I haven't looked at anyones' messages yet, but if anyone could help me to find out if my marriage is over or if I should keep it going,I could really do with your help. If you think you can help please reply and I will tell you more. xxxxx
Welcome to wikivorce. Lots of friendly people who know how you feel. Please post up whatever you think is relevant to your circumstances and I am sure lots of people will offer a view. You sound to be in a panic. Calm down, deep breath and tell us what is troubling you. Maybe someone will be able to give you the reassurance or the virtual hug that you need. Take care
OK, I have been married for nearly 6 years.15 months ago I found out my husband was having an affair. I forgave him for the sack of our daughter who was 18 month old at the time. 15 months longer and things have not improved. when I asked him if he felt any sexual/physical attraction to me, he said no! Should I stay in a relationship without that kind of intimaticy at the age of 40? He is still happy to live with me on a day to day situation but that is where it ends. I need more, am I asking too much? Should I put up as all marriages get in a rut and that is what I have to live with? I personally want more!!!!!!

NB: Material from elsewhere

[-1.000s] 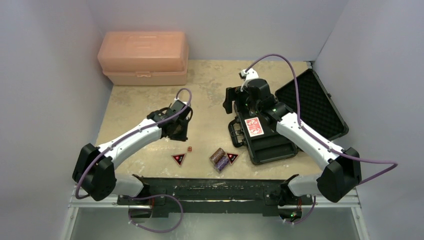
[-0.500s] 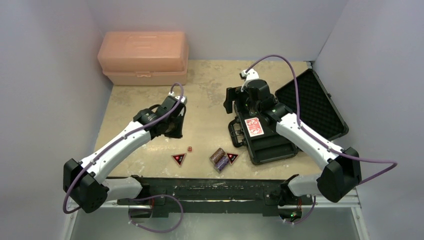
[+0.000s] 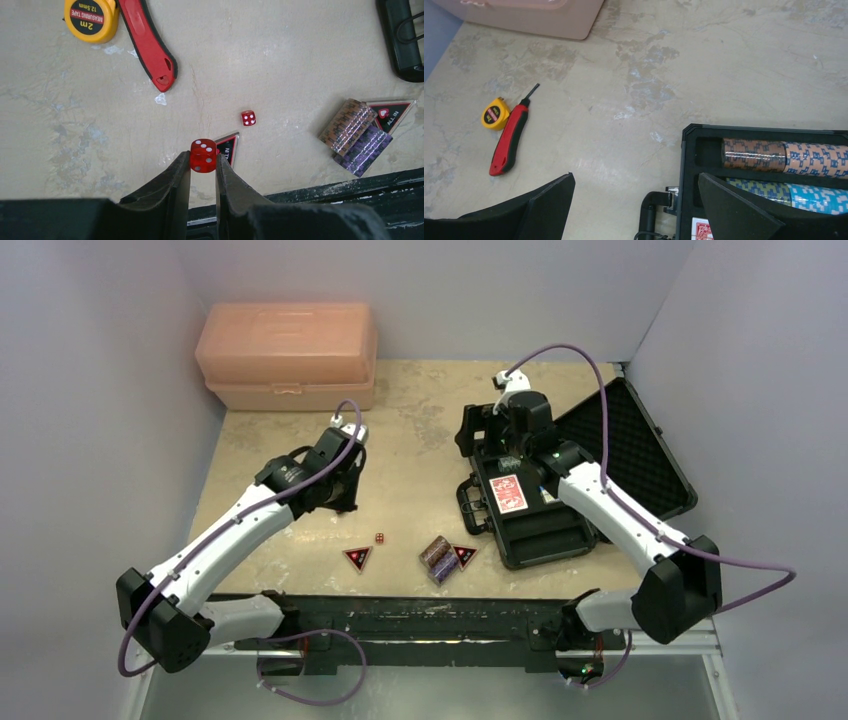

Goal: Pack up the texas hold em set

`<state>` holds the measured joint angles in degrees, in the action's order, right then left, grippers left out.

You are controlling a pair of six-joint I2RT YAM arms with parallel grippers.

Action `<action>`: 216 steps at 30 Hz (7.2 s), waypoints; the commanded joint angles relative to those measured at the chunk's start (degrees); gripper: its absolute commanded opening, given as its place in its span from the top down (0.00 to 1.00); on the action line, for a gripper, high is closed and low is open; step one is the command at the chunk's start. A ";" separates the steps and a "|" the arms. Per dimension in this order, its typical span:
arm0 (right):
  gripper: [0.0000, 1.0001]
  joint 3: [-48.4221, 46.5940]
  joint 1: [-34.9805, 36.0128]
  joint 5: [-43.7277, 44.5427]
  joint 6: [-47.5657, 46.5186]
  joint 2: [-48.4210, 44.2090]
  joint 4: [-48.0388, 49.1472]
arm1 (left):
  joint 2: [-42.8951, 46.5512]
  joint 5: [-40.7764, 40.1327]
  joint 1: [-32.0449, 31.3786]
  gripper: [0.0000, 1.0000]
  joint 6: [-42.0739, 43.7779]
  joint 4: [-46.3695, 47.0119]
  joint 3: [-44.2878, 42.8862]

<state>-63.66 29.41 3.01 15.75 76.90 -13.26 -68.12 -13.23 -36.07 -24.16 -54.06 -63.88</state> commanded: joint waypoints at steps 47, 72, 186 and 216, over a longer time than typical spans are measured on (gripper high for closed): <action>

my hubby had affair, and we stuck at it and moved away. 5 years later he had another affair, but this time he was more prepared and had written up a lot of debt in my name before leaving. He now claims he never felt anything for me, ever, but at the time I thought it was good.It's a tough one. Only you know your hubby. It doesnt sound like you are very happy. And everyone keeps telling me a leopard never changes his spots. Have you tried marriage guidance? Best of luck with whatever you do.
What does your husband want? A nursemaid for your daughter? A housekeeper? Whatever it is, he does not deserve the emotional effort that you are currently expending on him and your relationship. Why should you be second best? He needs to understand what he has and what he could be losing. Perhaps Relate is a way forward for you both to explore where you are and where BOTH of you think you should be. Never say never. Maybe he needs a wake up call to show him where he is deficient. A relationship is a two way street. Sounds just a touch one sided at the moment. You were prepared to forgive the affair and move on. He seems to take that as a green light to do what he wants to do. Not acceptable!. Yes, the alternative is grim for you and your daughter. But what if you let it all carry on? How would you be feeling in 1, 5, 10 years time? Strikes me he is unrepentant from 1st affair. You deserve more. I think you and he need to talk with a professional counselor to understand where you both think you are. You are entitled to a happy life. We all are. What will make it happy? with him or without him? Tough call. But only you can decide that. Be nice to yourself and take care of you and your daughter. For me, you deserve more. Keep posting and let us know your thoughts.